WHAT THE TASK ASKS:
Can you print the data exactly and leave out each image?

....................

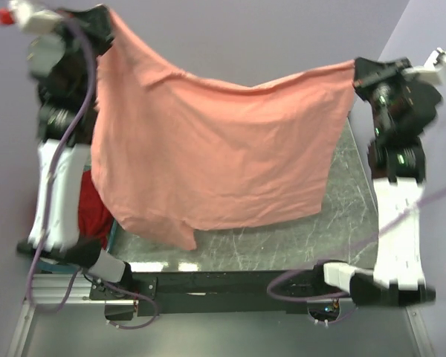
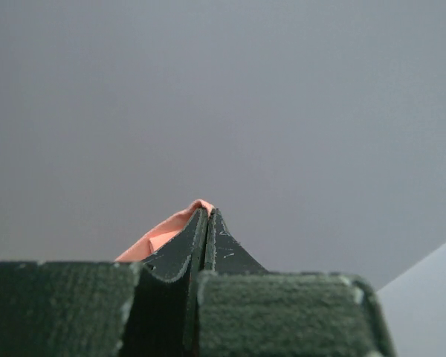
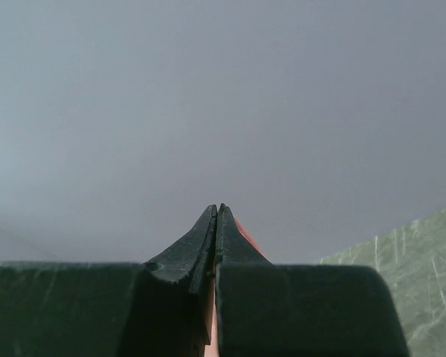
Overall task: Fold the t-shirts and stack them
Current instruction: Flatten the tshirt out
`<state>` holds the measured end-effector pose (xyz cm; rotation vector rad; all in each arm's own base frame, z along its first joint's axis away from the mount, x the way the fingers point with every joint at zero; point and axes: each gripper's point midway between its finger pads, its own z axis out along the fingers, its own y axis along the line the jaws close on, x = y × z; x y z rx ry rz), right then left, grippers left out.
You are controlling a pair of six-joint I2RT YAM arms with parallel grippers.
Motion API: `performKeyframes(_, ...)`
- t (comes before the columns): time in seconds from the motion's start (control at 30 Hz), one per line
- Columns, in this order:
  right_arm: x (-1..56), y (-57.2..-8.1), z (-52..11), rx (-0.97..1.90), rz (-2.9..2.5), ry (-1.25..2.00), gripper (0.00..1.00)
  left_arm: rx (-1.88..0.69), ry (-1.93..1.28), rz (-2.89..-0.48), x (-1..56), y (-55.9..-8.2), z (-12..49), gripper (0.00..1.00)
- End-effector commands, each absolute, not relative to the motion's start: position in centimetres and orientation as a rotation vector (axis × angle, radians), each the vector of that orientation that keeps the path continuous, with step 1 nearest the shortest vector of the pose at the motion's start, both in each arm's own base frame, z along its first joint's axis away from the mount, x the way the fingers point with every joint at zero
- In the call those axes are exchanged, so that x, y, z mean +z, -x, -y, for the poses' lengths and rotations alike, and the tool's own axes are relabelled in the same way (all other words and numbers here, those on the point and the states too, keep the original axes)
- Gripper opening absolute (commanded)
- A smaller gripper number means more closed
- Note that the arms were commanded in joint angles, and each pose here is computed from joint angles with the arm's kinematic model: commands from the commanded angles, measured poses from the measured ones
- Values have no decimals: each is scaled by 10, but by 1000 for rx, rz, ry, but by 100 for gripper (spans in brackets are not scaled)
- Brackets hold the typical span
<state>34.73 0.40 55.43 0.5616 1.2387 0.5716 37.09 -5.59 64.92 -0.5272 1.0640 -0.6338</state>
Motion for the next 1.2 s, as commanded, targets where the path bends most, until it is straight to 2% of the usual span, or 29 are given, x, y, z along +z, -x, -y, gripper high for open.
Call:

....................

RESPONSE BELOW:
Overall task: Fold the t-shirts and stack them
Current instruction: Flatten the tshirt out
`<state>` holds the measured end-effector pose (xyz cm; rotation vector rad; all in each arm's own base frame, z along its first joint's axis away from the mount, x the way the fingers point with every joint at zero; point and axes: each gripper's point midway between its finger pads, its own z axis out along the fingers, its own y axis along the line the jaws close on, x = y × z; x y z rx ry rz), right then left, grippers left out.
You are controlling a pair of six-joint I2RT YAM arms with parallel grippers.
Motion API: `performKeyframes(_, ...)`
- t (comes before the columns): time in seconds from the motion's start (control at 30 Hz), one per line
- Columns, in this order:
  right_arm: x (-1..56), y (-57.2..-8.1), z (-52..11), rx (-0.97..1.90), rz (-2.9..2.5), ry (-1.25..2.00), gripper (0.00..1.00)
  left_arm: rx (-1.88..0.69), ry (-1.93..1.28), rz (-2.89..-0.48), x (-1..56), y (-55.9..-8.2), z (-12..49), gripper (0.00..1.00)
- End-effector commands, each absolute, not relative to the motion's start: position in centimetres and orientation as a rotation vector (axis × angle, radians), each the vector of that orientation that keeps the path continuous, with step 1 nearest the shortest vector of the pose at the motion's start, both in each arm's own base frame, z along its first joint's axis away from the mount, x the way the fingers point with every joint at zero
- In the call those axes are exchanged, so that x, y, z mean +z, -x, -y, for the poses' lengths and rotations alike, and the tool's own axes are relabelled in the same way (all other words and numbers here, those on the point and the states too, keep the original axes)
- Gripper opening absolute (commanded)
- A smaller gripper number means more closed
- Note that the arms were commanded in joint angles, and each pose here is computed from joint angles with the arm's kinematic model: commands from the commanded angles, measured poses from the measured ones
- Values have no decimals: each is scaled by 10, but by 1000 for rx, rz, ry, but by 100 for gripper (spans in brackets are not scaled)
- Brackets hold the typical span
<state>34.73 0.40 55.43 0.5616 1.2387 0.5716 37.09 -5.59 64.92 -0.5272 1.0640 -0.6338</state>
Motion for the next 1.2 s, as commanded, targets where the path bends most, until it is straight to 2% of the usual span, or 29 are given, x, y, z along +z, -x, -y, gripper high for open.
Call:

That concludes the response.